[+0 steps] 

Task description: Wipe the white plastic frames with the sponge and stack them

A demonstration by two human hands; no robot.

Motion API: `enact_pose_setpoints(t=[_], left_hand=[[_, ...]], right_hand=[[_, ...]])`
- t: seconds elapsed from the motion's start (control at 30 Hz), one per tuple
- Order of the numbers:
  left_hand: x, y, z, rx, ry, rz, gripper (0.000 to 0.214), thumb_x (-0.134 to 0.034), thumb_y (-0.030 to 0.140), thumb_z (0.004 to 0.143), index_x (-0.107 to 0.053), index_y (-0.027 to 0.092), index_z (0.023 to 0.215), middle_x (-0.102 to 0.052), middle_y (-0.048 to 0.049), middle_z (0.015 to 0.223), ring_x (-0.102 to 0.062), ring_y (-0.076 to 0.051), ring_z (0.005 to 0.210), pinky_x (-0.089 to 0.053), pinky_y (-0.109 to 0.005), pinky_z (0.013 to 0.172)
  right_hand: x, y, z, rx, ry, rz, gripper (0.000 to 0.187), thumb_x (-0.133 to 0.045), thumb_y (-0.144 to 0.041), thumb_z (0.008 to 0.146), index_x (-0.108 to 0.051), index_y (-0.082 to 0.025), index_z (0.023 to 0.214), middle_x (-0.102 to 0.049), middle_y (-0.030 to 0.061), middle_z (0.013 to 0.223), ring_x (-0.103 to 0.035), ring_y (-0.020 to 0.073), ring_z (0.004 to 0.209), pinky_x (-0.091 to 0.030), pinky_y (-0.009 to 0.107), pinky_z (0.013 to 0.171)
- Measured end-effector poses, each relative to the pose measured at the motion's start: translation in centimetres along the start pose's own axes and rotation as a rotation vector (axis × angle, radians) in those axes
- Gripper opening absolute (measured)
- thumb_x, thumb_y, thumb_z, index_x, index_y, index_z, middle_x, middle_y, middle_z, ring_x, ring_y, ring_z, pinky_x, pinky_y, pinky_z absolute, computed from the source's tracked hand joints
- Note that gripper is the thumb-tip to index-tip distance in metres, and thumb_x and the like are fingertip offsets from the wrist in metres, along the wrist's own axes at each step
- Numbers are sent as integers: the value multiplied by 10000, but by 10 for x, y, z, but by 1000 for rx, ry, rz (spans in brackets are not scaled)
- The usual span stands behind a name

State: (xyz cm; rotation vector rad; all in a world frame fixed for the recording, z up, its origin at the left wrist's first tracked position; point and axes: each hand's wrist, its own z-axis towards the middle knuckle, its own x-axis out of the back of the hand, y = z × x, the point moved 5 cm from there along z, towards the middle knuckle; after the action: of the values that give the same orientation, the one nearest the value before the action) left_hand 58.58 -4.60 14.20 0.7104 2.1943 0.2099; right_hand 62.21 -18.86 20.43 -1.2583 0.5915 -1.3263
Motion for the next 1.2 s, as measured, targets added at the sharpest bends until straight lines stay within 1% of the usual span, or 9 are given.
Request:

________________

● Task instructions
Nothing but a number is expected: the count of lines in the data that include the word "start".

● Solution to this exercise
2